• The Pika Fire in Yosemite, which remains at 0% containment, briefly caused "hazardous" air conditions in the Yosemite Valley on Sunday. Air quality eventually improved, and officials said conditions would continue to improve on Monday. [Chronicle]
  • Alameda County District Attorney Pamela Price has doubled down on statements last week comparing the recall effort against her with January 6th. Price says the recall proponents are "election deniers." [KTVU]
  • SF Supervisor Shamann Walton tried his hand at standup comedy over the weekend... no really. I guess this could be a career pivot? Walton joked about environmentally conscious virtue signalers, and about being called out for going on vacation that delayed a vote on a Black reparations proposal. [SF Standard]
  • A Marin County man just received a $1.3 million judgement in a case involving COVID restriction whistleblowing.
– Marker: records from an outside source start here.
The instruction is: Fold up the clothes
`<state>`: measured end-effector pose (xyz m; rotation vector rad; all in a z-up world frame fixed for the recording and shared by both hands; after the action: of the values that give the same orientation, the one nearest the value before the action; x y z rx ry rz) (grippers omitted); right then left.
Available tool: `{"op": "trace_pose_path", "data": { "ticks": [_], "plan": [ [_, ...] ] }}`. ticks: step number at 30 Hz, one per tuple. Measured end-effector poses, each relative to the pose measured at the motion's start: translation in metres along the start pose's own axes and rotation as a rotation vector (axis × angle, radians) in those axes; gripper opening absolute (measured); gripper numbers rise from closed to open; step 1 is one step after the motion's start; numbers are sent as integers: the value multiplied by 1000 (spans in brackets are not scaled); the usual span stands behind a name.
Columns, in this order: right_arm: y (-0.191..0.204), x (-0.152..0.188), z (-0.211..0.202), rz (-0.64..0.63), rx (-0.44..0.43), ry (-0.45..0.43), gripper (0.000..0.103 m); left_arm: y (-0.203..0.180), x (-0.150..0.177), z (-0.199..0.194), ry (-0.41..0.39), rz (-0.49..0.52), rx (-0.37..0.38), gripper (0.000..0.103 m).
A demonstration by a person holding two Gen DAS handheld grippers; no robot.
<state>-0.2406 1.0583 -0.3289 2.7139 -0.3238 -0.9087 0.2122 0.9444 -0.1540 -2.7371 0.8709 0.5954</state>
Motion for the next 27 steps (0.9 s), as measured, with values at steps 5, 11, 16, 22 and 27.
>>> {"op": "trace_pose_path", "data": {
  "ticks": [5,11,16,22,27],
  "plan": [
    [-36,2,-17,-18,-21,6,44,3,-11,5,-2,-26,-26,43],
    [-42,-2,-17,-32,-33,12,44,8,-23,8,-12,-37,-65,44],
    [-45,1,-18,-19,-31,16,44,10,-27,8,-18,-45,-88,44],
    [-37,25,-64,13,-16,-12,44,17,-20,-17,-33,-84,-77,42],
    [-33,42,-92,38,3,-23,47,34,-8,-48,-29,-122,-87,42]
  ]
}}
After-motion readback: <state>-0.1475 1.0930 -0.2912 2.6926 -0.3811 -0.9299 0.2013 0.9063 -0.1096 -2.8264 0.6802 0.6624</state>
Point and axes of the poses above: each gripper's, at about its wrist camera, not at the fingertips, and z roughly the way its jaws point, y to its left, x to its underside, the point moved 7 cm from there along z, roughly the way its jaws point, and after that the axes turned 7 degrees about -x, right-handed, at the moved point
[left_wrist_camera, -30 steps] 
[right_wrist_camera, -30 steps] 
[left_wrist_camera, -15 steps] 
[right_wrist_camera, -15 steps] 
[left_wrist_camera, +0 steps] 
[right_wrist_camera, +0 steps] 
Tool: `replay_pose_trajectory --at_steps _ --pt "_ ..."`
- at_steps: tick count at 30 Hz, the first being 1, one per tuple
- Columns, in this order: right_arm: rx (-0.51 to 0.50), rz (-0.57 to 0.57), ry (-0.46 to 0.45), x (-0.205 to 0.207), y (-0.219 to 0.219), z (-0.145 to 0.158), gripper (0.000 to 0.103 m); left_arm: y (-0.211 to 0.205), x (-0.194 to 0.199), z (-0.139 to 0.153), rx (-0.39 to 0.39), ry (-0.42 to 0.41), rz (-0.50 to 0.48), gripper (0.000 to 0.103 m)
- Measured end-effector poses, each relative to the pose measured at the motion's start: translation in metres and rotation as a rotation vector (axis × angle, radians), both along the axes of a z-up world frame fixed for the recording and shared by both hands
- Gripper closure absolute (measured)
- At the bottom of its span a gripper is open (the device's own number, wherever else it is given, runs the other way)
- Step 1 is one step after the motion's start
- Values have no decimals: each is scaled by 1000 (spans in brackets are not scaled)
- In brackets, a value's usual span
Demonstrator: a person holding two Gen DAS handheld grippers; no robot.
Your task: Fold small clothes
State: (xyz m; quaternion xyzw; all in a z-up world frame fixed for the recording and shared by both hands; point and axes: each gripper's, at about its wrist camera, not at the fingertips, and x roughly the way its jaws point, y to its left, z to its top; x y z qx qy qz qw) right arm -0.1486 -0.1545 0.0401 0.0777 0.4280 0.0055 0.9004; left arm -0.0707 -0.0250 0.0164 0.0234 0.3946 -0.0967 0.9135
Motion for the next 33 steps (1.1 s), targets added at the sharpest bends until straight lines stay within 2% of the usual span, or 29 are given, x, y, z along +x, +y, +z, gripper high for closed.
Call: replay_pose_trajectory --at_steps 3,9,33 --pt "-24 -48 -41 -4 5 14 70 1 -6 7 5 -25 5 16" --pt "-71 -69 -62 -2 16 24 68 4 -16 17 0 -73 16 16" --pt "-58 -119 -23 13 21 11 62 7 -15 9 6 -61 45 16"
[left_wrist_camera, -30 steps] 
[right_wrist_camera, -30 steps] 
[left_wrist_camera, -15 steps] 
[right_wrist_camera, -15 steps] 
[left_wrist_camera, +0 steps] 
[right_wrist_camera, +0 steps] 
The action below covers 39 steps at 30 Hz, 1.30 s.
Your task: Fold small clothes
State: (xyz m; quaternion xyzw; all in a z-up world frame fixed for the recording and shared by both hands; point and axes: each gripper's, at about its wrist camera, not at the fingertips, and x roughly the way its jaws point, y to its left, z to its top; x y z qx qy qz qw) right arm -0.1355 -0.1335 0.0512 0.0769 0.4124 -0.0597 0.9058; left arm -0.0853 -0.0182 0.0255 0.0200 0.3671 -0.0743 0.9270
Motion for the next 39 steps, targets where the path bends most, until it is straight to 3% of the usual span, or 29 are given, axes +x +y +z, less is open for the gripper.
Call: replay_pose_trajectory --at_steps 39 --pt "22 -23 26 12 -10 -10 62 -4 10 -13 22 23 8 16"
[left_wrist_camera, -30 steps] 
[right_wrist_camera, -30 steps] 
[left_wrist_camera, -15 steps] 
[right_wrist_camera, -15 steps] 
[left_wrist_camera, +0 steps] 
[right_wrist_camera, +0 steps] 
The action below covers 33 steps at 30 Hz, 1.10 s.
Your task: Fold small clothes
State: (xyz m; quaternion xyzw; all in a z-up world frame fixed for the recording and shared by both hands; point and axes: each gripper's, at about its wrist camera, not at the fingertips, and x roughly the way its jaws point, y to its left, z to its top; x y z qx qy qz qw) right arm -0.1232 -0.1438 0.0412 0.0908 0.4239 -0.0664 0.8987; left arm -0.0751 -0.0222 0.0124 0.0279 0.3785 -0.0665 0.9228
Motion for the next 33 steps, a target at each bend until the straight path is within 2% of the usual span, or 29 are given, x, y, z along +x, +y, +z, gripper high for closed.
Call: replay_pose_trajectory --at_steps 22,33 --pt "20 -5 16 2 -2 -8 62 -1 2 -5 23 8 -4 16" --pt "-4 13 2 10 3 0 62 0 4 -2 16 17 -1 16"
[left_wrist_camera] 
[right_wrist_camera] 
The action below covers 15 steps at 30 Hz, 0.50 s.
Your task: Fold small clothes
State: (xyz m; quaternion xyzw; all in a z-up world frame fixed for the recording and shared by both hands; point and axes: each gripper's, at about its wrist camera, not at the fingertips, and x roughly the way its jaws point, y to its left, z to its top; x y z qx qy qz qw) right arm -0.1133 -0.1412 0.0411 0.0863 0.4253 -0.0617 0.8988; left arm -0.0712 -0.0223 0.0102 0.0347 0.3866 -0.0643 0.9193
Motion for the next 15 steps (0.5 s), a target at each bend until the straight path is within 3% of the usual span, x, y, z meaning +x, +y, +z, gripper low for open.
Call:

The man, 59-year-old James Caldwell, says he was fired for calling out the fact that the store he worked for, Home Consignment Center in San Rafael, was only supposed to be doing curbside business when they reopened in May 2020. [Bay Area News Group]
  • A Southern California man just received a life sentence for killing three teenagers in a car chase that ensued from a ding-dong-ditch prank. [Bay Area News Group]
  • Steph Curry, who is also good at golf, sunk a hole-in-one at a Tahoe golf tournament on Sunday. [Bay Area News Group]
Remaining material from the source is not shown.